The week before christmas I decided I wanted to plant a native garden, leaving some space down the back for veggies and maybe chooks later. My sister, who did a whole course on this at uni for her architecture degree, told me it is called a ‘wirra’, and lent me some books on it. (The best one has headings in Papyrus and all the text is justified. I am finding this makes it very hard to read. I am a snob.) I also found this really good website. It has loads of information and, if you’re in Adelaide, a list of local growers, as well as this great map that shows you what type of plant life originally grew where you live. It can then also search for appropriate plants to meet certain conditions (attract butterflies or birds, provide shelter or food, etc). There are plenty of similar resources for other states, if you look.

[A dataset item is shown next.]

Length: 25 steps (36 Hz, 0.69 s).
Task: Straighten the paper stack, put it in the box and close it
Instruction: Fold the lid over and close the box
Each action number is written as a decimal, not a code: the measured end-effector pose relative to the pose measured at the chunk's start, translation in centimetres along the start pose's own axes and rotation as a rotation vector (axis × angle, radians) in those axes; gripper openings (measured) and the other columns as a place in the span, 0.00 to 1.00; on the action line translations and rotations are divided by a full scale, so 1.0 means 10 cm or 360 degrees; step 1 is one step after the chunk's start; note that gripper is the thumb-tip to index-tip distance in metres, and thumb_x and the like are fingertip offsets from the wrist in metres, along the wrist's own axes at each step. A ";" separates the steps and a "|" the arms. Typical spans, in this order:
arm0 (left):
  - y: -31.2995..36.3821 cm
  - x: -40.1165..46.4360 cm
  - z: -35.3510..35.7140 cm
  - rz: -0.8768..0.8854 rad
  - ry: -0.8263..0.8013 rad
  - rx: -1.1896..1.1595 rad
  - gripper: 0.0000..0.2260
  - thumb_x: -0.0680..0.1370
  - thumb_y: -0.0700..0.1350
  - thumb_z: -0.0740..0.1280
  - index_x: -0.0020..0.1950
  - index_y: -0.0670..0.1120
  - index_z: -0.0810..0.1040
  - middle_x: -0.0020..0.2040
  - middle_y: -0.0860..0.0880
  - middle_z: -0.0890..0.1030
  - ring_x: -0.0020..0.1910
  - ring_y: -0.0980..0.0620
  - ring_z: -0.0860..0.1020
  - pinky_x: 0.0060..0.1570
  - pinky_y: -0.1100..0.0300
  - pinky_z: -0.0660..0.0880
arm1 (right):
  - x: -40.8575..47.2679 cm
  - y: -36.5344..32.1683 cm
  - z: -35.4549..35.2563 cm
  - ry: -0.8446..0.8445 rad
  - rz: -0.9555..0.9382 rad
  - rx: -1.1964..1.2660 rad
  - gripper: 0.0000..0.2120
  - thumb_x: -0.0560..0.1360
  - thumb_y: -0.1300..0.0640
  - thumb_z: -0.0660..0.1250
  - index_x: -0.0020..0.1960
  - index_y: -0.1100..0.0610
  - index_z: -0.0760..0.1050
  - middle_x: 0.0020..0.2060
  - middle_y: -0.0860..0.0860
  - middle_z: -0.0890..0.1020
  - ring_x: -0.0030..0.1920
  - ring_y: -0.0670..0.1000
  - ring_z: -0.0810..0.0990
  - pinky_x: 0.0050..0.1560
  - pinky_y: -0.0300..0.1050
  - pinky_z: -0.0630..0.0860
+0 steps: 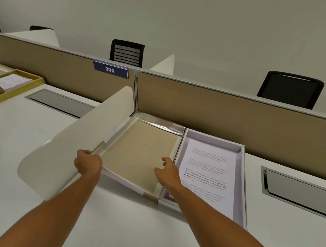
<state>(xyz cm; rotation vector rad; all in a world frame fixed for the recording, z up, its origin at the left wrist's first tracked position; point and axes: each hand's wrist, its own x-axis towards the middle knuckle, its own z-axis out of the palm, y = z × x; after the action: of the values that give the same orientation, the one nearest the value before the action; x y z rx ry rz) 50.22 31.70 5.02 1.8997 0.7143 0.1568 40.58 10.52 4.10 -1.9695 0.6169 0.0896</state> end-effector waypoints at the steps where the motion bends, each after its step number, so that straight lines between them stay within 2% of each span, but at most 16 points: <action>1: 0.02 -0.02 -0.02 0.0013 -0.0019 -0.0060 0.15 0.75 0.30 0.62 0.61 0.38 0.73 0.59 0.36 0.78 0.54 0.36 0.79 0.47 0.50 0.76 | -0.01 -0.01 -0.02 0.0002 0.0005 0.0025 0.28 0.77 0.60 0.65 0.75 0.53 0.63 0.73 0.56 0.70 0.70 0.57 0.72 0.68 0.52 0.74; 4: 0.09 -0.13 -0.08 0.0032 -0.0100 -0.0224 0.16 0.76 0.33 0.62 0.63 0.41 0.70 0.54 0.39 0.75 0.45 0.40 0.77 0.41 0.53 0.73 | -0.04 -0.06 -0.09 0.0018 0.0014 0.0108 0.27 0.78 0.60 0.66 0.75 0.53 0.63 0.73 0.56 0.70 0.70 0.57 0.72 0.68 0.53 0.74; 6: 0.14 -0.21 -0.12 0.0075 -0.0134 -0.0312 0.16 0.76 0.34 0.63 0.64 0.42 0.69 0.52 0.41 0.75 0.43 0.43 0.76 0.37 0.54 0.73 | -0.07 -0.12 -0.14 0.0034 0.0009 0.0151 0.27 0.79 0.60 0.65 0.75 0.53 0.63 0.73 0.56 0.70 0.70 0.58 0.72 0.68 0.53 0.74; 8: 0.21 -0.28 -0.17 0.0124 -0.0138 -0.0390 0.17 0.76 0.34 0.64 0.64 0.41 0.70 0.51 0.43 0.75 0.43 0.44 0.76 0.38 0.55 0.72 | -0.10 -0.19 -0.19 0.0041 -0.0003 0.0201 0.26 0.79 0.60 0.65 0.75 0.52 0.63 0.73 0.55 0.70 0.70 0.58 0.72 0.68 0.52 0.74; 11: 0.32 -0.39 -0.23 0.0194 -0.0150 -0.0505 0.15 0.75 0.35 0.65 0.60 0.43 0.71 0.51 0.45 0.75 0.41 0.47 0.75 0.34 0.60 0.72 | -0.14 -0.33 -0.27 0.0039 -0.0039 0.0281 0.25 0.80 0.59 0.64 0.75 0.52 0.63 0.72 0.55 0.71 0.69 0.57 0.73 0.65 0.51 0.73; 14: 0.44 -0.57 -0.27 0.0287 -0.0185 -0.0629 0.14 0.74 0.34 0.67 0.55 0.47 0.70 0.50 0.47 0.75 0.37 0.52 0.74 0.35 0.62 0.72 | -0.19 -0.49 -0.33 0.0022 -0.0077 0.0365 0.23 0.80 0.59 0.63 0.74 0.52 0.64 0.69 0.54 0.73 0.67 0.57 0.74 0.63 0.50 0.74; 16: 0.49 -0.71 -0.27 0.0373 -0.0239 -0.0716 0.14 0.74 0.34 0.68 0.55 0.47 0.70 0.49 0.48 0.76 0.38 0.56 0.74 0.37 0.64 0.72 | -0.21 -0.61 -0.38 0.0005 -0.0108 0.0452 0.21 0.80 0.59 0.63 0.73 0.52 0.66 0.66 0.54 0.76 0.62 0.55 0.77 0.64 0.50 0.77; 20: 0.58 -1.04 -0.26 0.0559 -0.0371 -0.0885 0.16 0.73 0.34 0.71 0.56 0.46 0.70 0.46 0.51 0.77 0.41 0.57 0.77 0.39 0.65 0.74 | -0.28 -0.91 -0.48 -0.0066 -0.0110 0.0727 0.20 0.80 0.59 0.62 0.71 0.55 0.70 0.52 0.52 0.79 0.58 0.56 0.81 0.60 0.52 0.81; 23: 0.62 -1.28 -0.21 0.0724 -0.0456 -0.0919 0.20 0.72 0.37 0.75 0.58 0.44 0.70 0.52 0.50 0.78 0.43 0.55 0.81 0.38 0.67 0.79 | -0.35 -1.10 -0.55 -0.0149 -0.0051 0.0949 0.16 0.80 0.56 0.63 0.67 0.59 0.72 0.57 0.54 0.78 0.56 0.56 0.83 0.55 0.51 0.82; 25: 0.62 -1.44 -0.17 0.0840 -0.0507 -0.0922 0.20 0.71 0.37 0.76 0.57 0.44 0.70 0.54 0.50 0.79 0.46 0.52 0.82 0.42 0.66 0.81 | -0.42 -1.19 -0.61 -0.0188 -0.0027 0.1045 0.11 0.81 0.54 0.62 0.59 0.59 0.75 0.54 0.54 0.80 0.54 0.56 0.83 0.56 0.52 0.82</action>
<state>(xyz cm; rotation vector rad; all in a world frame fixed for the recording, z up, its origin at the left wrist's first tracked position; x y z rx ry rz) 40.36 23.52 14.21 1.4590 -0.0673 0.3422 41.14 10.97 18.07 -1.3235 0.4737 -0.0090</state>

But this week, Bek has been telling me about Linda Woodrow’s book, the permaculture home garden. I bought the book through the bookshop at work (should get it in a week or two), and started googling. I am now thoroughly in love with the idea of a mandala garden.
The idea of setting up a garden for the minimum possible effort is infinitely appealing to me. Also, chickens. And a chicken dome.

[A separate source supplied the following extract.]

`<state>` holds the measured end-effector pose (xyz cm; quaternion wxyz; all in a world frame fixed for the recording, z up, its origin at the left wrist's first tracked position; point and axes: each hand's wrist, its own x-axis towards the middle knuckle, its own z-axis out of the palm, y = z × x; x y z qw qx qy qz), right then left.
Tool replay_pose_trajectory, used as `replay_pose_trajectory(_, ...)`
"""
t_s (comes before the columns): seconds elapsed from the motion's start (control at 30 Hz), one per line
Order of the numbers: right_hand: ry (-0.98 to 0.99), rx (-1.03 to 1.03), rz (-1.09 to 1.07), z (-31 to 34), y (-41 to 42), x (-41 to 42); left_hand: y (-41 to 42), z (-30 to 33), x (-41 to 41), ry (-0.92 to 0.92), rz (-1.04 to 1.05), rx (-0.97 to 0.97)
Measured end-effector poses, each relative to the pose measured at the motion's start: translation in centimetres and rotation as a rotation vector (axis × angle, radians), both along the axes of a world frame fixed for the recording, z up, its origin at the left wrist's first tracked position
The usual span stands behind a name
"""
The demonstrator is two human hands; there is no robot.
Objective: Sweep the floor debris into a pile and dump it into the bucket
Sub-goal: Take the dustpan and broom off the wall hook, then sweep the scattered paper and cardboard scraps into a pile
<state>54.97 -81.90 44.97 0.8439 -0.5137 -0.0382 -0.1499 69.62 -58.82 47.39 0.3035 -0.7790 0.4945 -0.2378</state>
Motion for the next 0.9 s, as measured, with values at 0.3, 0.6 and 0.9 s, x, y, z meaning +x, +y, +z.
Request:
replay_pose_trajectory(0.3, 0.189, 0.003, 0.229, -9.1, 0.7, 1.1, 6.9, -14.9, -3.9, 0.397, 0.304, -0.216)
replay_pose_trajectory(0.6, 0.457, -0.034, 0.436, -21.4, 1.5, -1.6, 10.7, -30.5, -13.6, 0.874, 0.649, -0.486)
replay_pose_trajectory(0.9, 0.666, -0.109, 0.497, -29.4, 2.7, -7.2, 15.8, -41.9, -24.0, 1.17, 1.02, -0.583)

I realised, though, that I had this sense of fear about it. Of… dread almost. Of ‘it’s too hard’. Not about the garden itself – I know how to do most of that except maybe the planning, but the book, apparently, provides step by step planting guides for the nervous and inexperienced. No, it was about the end result.
I realised that I was scared of growing my own food.
What?! Why on earth? I boiled it down to two things. One is, growing your own food makes you realise what a scarce resource it is, and how labour, water, and energy intensive it is to produce. I almost never succeed even at herbs, because I am too afraid to pick them. Mine always look so scraggly and impoverished. But of course, constant picking helps make herbs bushy and luxurious. So the answer to this is two things: the permaculture aspect of this method is somewhat soothing, because it is circular. I can see the plan for it – even when the garden bed is bare, it’s not done. The chickens are on it, or it’s waiting for its next season’s plant, which is already planned. It is not empty or wasted space, it’s not failure.
The second part of the answer is: yes. Food is a scarce resource, and that is precisely why it is worth growing your own. It snaps you out of the idea that there is always more at the supermarket. Don’t go and buy any of the abundant (but limp and tasteless) basil. Pick the leaves off your own scraggly plant and be thankful.
The second fear links back to consciousness. I realised I was scared of what I would do once I harvested my imaginary bounty. I would no longer be able to leaf through a magazine until something caught my flagging attention, trot off to the shops and spend money on rare and out of season ingredients, and plan out my meals that way. I would have, instead, to consider what I had on hand, and work from that. That takes effort! Ok, so, less actual effort than reading a mag, making a list, shopping for a million things and lugging them home by hand. But FAR more consciousness.
And once I realised that, I was even more sold on the idea. Ok, I’m still nervous. I’m still worried that this will be a fad and I’ll lose enthusiasm. That it’ll be a lot of work, and I will get tired and want to quit. I don’t think that those are unfounded worries. But as that post from the Den of Chaos says, what kind of life do I want to live? It’s no use saying I want to make my own food and clothes and live sustainably and simply and well if what I acutally do is let my tomato plants die in the first heatwave and buy crappy supermarket vegetables and sweat shop clothes. Ok, so it’s more effort. But what am I saving the effort for? And don’t I spend that much effort feeding myself anyway? I don’t mean shopping and cooking, I mean at my job. Why do I work? To feed, house and clothe myself. Anything else is extras. And I love the extras, but… maybe not as much as I’d love working less? Knowing (and remembering) that I can do things for myself – things like feeding and clothing myself, being a bit less dependant on things beyond my control – gives me options. Maybe not options for right now, but still. Options.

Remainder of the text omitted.